Но если народ и есть пехота, то фронтовой полковник Воротынцев, пропустивший через свой полк несколько составов, и при настоятельной свободной манере расспрашивать даже между двумя перебежками, – узнал, запомнил, ёмко уместил в себе шестьсот – восемьсот – или тысячу лиц, характеров, жизненных историй. А Минервин? – скольких пехотинцев знал? Они всё время талдыкают о вине правительства – но как легко они сами, языками, толкают солдат в смерть. Как же это им всё легко видится из петербургской квартиры!
И почувствовал Воротынцев толчок освобождения из своего непереносимо-стеснённого, даже околдованного состояния. Потянуло его – оскорбить их на их территории! Голос его перестал быть извинчивым, возвратилась к нему свобода. Дерзко, громко, ко всем зараз:
– Вот вы господа, повторяете и повторяете, что Россией правят тупые из тупых, министры сплошь дураки, и как бы вам хотелось лучших. А будем откровенны: общество совсем и не хочет хороших министров в России! Появись завтра хорошие – оно ещё больше возненавидит их, чем плохих!

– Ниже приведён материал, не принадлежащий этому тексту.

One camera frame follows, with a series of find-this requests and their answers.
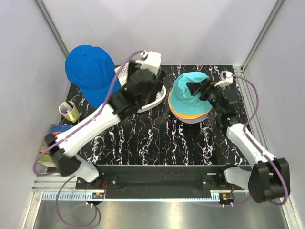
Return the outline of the orange bucket hat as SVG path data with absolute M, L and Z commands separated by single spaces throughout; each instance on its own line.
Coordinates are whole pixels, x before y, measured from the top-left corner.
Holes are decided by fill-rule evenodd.
M 171 106 L 169 106 L 171 112 L 175 115 L 175 116 L 178 116 L 179 118 L 186 118 L 186 119 L 194 119 L 194 118 L 197 118 L 197 117 L 200 117 L 200 116 L 203 116 L 203 115 L 207 115 L 210 110 L 208 110 L 207 112 L 205 113 L 202 113 L 202 114 L 197 114 L 197 115 L 186 115 L 186 114 L 181 114 L 179 112 L 177 112 L 176 110 L 174 110 Z

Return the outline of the teal hat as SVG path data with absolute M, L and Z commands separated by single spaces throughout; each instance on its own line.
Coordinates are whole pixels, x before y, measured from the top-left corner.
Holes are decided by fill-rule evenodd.
M 174 82 L 169 93 L 169 105 L 184 115 L 199 115 L 212 109 L 208 101 L 193 97 L 187 87 L 188 82 L 201 82 L 208 79 L 203 72 L 188 72 L 181 74 Z

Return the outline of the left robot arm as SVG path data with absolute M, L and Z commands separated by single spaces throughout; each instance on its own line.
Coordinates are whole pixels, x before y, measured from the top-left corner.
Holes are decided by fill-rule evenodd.
M 103 183 L 97 167 L 77 155 L 78 151 L 101 132 L 118 124 L 134 113 L 142 113 L 156 107 L 161 100 L 158 94 L 165 89 L 166 73 L 160 69 L 161 62 L 133 61 L 128 64 L 126 83 L 114 92 L 98 110 L 73 128 L 57 136 L 47 134 L 44 138 L 58 173 L 82 178 L 93 189 Z

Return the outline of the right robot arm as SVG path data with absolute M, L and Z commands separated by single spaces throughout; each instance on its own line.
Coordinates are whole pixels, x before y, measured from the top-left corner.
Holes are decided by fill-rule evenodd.
M 216 177 L 218 187 L 229 188 L 232 184 L 248 191 L 257 203 L 282 198 L 285 204 L 290 194 L 289 164 L 284 158 L 276 158 L 268 152 L 247 130 L 236 112 L 234 102 L 224 95 L 220 85 L 210 79 L 199 83 L 187 83 L 191 96 L 208 101 L 217 113 L 217 125 L 222 133 L 245 156 L 251 171 L 228 167 Z

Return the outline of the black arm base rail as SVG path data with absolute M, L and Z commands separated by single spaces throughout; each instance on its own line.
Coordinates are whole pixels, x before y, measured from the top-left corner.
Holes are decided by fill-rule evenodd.
M 98 165 L 100 177 L 88 183 L 76 181 L 76 189 L 98 192 L 106 188 L 106 200 L 126 201 L 204 201 L 211 191 L 240 190 L 224 179 L 225 166 L 119 166 Z

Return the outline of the blue hat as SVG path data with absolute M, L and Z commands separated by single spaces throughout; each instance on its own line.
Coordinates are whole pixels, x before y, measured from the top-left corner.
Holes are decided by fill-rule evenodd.
M 65 72 L 68 80 L 79 87 L 95 109 L 104 102 L 116 75 L 110 55 L 102 48 L 91 45 L 79 45 L 69 53 Z

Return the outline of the pink bucket hat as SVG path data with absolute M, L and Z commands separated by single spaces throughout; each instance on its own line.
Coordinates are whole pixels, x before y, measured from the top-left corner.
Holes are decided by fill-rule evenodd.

И вот уж теперь не теснился, не ужимался, а если покраснел, то от задора.
Маленькая сумятица, но оправились тотчас:
– Хо-ро-шие? Да когда же в России были хорошие министры, назовите!
Ах, вас не берёт, неймёт? И в реванш за унижение, и следя, чтоб не угнуться ни на кивок, а проломиться по самой прямой, через общественное мнение и свист:
– Да уж не буду перечислять хороших, но был великий! Был – великий русский государственный человек, и кто из общества это заметил и признал? Его бранили, поносили хуже, чем Горемыкина или Штюрмера. И так он и ушёл – неузнанный, непризнанный и даже проклятый.
Онедоумели дамы и господа, но ещё последняя надежда была, что не махровый этот полковник, а просто задурманенный: кого он имел в виду? Неужели…? Конечно же, не…?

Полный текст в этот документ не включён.